Samenvatting inleiding strafrecht
Introductiecollege
Bronnen van strafrecht: wetboek van strafrecht en wetboek van strafvordering. De verlichting (met
onder andere Beccaria) heeft voortgebracht dat er een grote mate van rechtszekerheid is door
middel van geschreven wetgeving bescherming tegen willekeur. Wetgeving dus de belangrijkste
recchtsbron en kennisbron. Jurisprudentie: rechterlijke uitspraken, uitleg van de wet en de leer die
daaruit naar voren komt. Ongeschreven rechtsbeginselen zoals: -beginselen van subsidiariteit en
proportionaliteit -beginselen van een goede procesorde -gelijkheidsbeginsel
Materieel strafrecht (strafrecht): -regelt wie, voor welk gedrag en onder welke omstandigheden,
strafbaar is en welke sanctie kan volgen.
-Normstelling: strafbaar feit is schending materiële norm.

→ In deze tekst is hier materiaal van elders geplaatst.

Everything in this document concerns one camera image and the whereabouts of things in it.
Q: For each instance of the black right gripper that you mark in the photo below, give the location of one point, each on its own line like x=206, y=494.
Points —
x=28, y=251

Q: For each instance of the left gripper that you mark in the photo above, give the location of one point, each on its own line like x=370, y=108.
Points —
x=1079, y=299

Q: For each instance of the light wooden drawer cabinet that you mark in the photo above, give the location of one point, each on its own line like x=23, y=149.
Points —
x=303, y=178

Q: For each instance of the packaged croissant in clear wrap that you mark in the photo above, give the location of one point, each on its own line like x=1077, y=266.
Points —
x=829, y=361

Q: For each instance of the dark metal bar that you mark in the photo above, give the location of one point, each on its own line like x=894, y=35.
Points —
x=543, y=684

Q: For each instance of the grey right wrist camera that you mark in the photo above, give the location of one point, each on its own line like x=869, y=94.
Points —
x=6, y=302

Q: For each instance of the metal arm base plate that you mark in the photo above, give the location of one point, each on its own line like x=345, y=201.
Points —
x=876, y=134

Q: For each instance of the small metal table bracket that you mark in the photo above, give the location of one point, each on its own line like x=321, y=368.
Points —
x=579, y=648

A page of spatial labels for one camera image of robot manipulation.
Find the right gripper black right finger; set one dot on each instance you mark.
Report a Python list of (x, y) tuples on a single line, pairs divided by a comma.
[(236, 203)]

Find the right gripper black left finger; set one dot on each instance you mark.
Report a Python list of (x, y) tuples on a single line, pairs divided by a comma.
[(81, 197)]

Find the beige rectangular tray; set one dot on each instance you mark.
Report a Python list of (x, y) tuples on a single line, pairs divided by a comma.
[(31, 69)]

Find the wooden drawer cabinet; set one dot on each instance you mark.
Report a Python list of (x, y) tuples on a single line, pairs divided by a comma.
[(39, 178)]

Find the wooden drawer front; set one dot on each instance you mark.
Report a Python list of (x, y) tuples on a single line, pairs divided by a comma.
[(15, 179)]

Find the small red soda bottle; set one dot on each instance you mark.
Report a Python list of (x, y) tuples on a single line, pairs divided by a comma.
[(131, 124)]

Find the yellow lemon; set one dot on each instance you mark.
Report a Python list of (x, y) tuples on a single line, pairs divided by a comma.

Formeel strafrecht (strafprocesrecht): -regelt de opsporing, vervolging en berechting. -juridisch
mogelijk maken en -tegelijkertijd- normeren van de strafrechtspleging door de overheid. -het wettigt
(ingrijpend) optreden van de overheid jegens de burger (instrumentaliteit) en beperkt tegelijkertijd
dat optreden (rechtsbescherming). -Ad dat optreden om te onderzoeken of er een strafbaar feit
heeft plaatsgevonden: opsporingsbevoegdheden toegekend aan ambtenaren en in mindere mate
ook aan burgers.
Formeelstrafrecht heeft een schakelfunctie tussen kort gezegd tussen een strafbaar feit en de op te
leggen sanctie. Een strafbaar feit met bijbehorende sanctiebepaling is bijv van invloed op
formeelrechtelijke beslissingen. Sanctierecht (voorwaarden waarbij de sanctie mag worden opgelegd
en ten uitvoer worden gelegd) staan in het wetboek van strafrecht en het wetboek van
strafvordering.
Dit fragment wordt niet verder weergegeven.